Concernant le développement du fret non routier, la Cour des comptes épingle les contradictions de la politique du gouvernement : alors que le Grenelle affichait un objectif de hausse de 25 % d’ici 2012, la part du fret non routier est «en constante diminution depuis 2007».

Pis, de nombreuses mesures adoptées ces dernières années (allègement de la taxe à l’essieu en 2008, retard de la mise en œuvre de l’éco redevance poids lourds et autorisation des poids lourds de 44 tonnes en janvier 2011) viennent paradoxalement augmenter la compétitivité du fret routier par rapport au fret ferroviaire ou maritime.
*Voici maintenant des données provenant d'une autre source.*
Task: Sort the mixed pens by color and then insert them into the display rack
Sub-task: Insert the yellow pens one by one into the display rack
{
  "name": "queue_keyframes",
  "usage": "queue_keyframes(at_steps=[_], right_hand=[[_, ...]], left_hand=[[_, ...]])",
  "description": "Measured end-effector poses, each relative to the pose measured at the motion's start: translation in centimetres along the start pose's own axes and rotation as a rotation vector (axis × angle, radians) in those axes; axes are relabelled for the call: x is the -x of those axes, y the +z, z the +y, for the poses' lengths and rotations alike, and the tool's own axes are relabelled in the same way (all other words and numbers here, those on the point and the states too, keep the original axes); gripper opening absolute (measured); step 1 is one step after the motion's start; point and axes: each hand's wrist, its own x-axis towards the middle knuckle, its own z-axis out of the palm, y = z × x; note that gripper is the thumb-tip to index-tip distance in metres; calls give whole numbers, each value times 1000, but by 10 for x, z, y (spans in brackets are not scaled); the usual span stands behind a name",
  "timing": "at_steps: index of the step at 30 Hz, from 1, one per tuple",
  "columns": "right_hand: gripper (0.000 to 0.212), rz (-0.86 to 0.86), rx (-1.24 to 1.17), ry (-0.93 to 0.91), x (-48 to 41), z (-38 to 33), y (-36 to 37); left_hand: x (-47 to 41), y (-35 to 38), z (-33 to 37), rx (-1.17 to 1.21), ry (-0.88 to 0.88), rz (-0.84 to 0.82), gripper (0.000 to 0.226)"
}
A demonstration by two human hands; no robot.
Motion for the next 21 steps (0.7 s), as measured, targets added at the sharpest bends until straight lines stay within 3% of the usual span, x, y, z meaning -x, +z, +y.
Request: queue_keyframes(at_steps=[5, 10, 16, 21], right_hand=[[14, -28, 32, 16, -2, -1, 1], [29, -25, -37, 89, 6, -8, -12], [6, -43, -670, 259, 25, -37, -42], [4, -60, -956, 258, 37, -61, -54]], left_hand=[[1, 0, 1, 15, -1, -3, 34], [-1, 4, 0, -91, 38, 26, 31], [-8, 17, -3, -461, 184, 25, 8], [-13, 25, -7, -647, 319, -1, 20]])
En matière d’agriculture biologique, la Cour des comptes affirme que l’objectif du Grenelle d’atteindre 6% de la surface agricole utile exploitable en agriculture biologique en 2012 ne sera pas atteint. Sur ce point, ce ne sont pas les dépenses excessives du gouvernement qui sont en cause mais plutôt son inaction: «L’effet de la hausse des crédits européens en matière d’agriculture biologique a été neutralisé par la réduction de l’effort national», analyse la Cour des comptes.